There's too many weed/neon/felt Sublime posters in this room and someone just put on a Hunter S. Thompson movie. Save me, now.
We both bought three foot bongs...going to race to see who can smoke a mile first.
Truth be told I was googling "why is my left calf bigger than my right calf", porn would've been a better excuse for a virus.
He kept falling asleep with the pizza in his hand. I woke him up and told him and he was shocked because he thought he ate it all. Then he would end up falling asleep and we'd repeat the whole process again.
we superglued breast forms to his chest. those aren't coming off anytime soon.

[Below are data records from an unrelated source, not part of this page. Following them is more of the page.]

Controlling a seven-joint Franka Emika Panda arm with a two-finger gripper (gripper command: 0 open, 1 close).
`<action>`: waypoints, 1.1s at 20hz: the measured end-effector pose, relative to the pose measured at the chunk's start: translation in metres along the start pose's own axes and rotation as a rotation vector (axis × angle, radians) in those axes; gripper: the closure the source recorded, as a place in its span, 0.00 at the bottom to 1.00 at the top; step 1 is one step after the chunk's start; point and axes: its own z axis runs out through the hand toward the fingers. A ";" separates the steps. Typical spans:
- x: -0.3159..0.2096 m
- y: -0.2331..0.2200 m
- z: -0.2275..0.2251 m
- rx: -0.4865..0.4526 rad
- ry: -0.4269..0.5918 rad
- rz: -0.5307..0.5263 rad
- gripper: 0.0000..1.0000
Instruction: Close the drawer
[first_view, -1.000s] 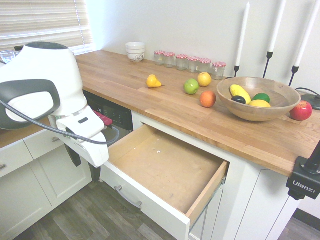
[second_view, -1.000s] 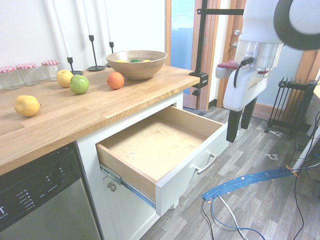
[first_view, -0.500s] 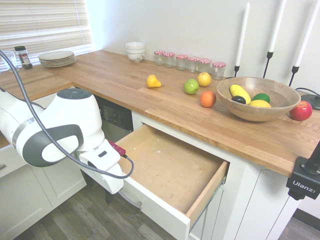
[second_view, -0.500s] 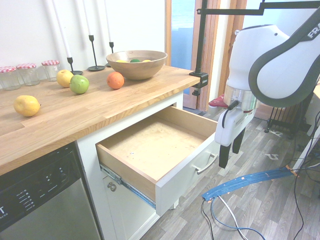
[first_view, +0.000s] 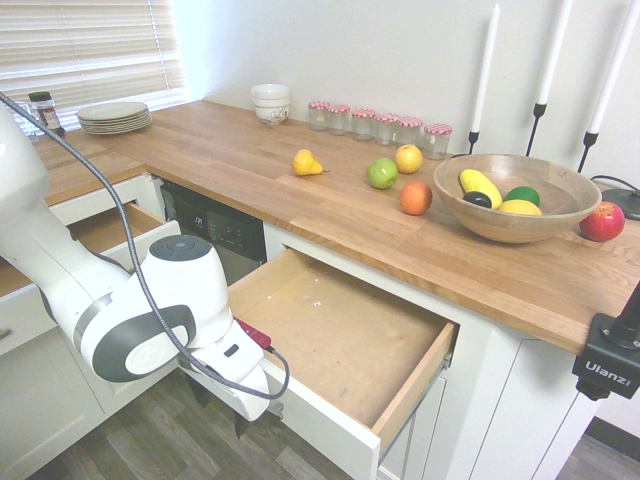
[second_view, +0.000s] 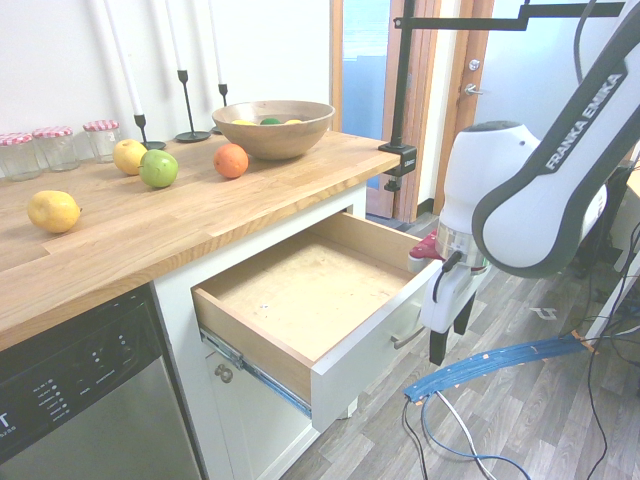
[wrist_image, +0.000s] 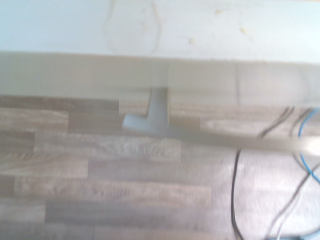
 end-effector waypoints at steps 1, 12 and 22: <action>0.002 0.000 0.006 0.007 0.004 0.000 0.00; 0.013 -0.001 0.023 0.023 0.005 -0.012 1.00; 0.013 -0.005 0.024 0.029 0.007 -0.009 1.00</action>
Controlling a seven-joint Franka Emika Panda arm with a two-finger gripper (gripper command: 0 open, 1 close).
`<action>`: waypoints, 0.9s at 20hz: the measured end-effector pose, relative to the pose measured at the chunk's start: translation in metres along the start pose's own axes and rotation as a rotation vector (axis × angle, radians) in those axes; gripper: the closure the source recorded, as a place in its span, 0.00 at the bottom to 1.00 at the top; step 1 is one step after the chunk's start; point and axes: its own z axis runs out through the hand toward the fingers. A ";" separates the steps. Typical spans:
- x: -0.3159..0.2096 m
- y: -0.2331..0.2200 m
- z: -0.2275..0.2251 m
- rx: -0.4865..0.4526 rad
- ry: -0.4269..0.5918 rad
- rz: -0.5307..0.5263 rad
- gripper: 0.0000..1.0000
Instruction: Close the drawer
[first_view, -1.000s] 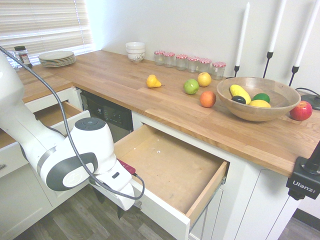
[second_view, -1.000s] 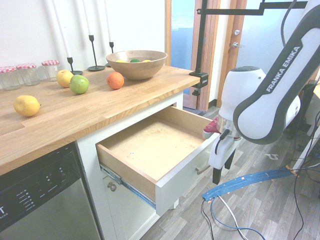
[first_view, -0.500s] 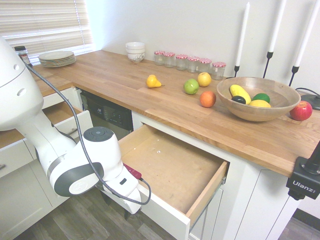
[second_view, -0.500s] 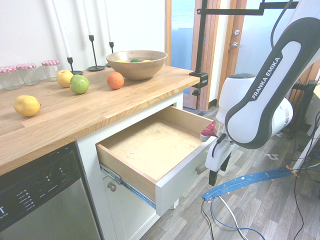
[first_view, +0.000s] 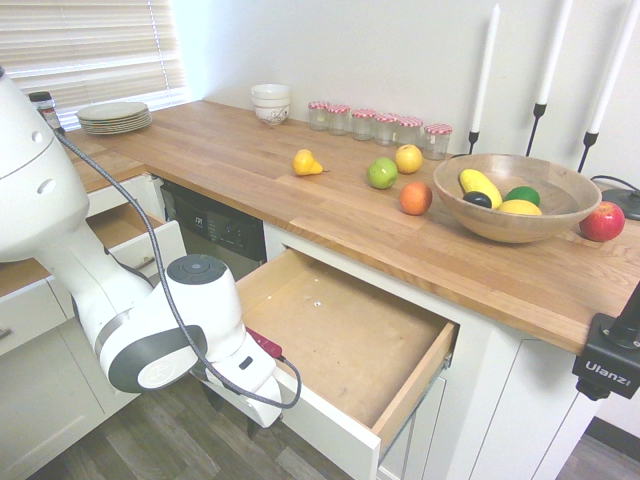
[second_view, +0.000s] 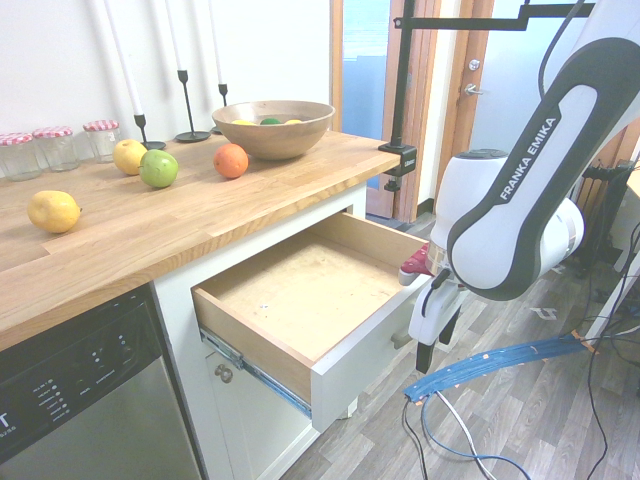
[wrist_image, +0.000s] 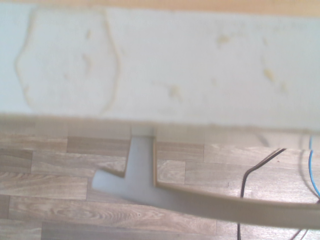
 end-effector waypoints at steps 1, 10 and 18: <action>0.001 0.000 0.000 0.001 0.001 0.001 1.00; 0.003 0.001 -0.001 0.005 0.002 0.010 1.00; 0.003 0.001 -0.001 0.006 0.003 0.013 1.00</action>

We were kinda loud so his roommate woke up and to make up for it he invited him to a threesome. I can't drink whiskey anymore.
We have a little not a lot. We already rolled a blunt and named him Ron.
We just broke my bed mid-sex, laughed, then continued. If that isn't true love I don't know what is.
I'm sitting on the toilet eating a taco... I feel like a female Elvis.
Accidentally donated half a joint to Kiwanis with the spare change from my car's ashtray. I hope those kids appreciate it.
At one point, the bartender wrote out the words "please kill me" on some receipt paper and slid it across the bar to me.
Nxt time we drink that much, we'll have to hide the crayons. Crayola-ing a mural on the living room wall wasnt the brightest idea, but it sure is classy. Right?
Did you just affectionately call me a scrotum?
Mid thrust, say hold on I need a pic for my friend.
I mean, he’s listed as “Andrew DC Threesome” in my phone. THATS HOW I REMEMBER HIM! How is that not the start of a fairytale?